Task brief -> When you reach the line in the listing below that contains "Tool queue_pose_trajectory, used", begin returning lines exactly as written, and stop after the line that contains "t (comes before". Return no other lines.

Collected data ->
------------------------------------------------

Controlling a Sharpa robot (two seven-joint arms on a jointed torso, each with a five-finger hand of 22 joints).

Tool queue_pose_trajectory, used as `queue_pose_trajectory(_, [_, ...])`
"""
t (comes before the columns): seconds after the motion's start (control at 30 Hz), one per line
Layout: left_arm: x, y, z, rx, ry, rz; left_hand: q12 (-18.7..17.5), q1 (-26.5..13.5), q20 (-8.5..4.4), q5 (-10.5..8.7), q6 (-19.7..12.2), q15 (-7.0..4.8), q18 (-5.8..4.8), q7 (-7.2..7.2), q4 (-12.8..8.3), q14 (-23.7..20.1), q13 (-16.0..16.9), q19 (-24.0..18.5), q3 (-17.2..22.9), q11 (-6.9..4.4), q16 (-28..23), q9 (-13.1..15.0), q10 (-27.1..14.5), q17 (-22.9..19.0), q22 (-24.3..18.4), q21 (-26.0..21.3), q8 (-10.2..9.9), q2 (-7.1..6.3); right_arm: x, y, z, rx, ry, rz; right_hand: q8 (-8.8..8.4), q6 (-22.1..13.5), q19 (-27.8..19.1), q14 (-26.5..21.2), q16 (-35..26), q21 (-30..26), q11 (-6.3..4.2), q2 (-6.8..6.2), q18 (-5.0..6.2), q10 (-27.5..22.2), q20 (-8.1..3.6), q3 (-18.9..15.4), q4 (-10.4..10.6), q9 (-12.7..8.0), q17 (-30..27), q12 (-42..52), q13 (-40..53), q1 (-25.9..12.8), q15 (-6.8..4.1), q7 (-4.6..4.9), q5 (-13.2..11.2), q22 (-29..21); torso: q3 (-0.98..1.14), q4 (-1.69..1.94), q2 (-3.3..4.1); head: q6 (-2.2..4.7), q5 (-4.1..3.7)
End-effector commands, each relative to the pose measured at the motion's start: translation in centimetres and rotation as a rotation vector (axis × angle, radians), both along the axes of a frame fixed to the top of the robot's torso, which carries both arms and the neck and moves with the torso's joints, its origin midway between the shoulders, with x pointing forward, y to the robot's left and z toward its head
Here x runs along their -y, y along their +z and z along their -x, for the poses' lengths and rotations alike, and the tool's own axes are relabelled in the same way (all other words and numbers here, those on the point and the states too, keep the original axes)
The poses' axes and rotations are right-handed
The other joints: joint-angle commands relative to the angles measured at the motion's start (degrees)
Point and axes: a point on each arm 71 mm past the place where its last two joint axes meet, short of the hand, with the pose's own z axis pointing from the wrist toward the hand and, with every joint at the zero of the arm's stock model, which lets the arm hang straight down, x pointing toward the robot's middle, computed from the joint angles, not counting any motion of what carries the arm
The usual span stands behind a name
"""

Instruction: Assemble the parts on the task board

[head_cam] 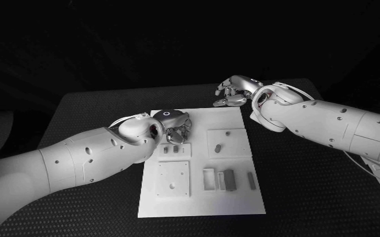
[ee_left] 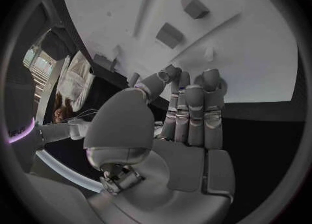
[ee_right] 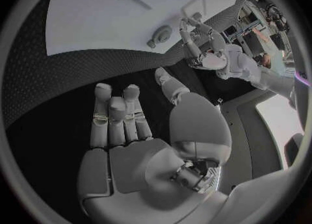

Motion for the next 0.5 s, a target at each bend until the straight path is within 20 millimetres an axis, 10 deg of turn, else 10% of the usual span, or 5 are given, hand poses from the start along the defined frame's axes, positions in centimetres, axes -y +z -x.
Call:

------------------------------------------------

Exercise solution ->
Tool queue_pose_trajectory, used as `queue_pose_trajectory(_, [_, ...])`
"""
t (comes before the columns): seconds after the motion's start (control at 30 Hz), one per line

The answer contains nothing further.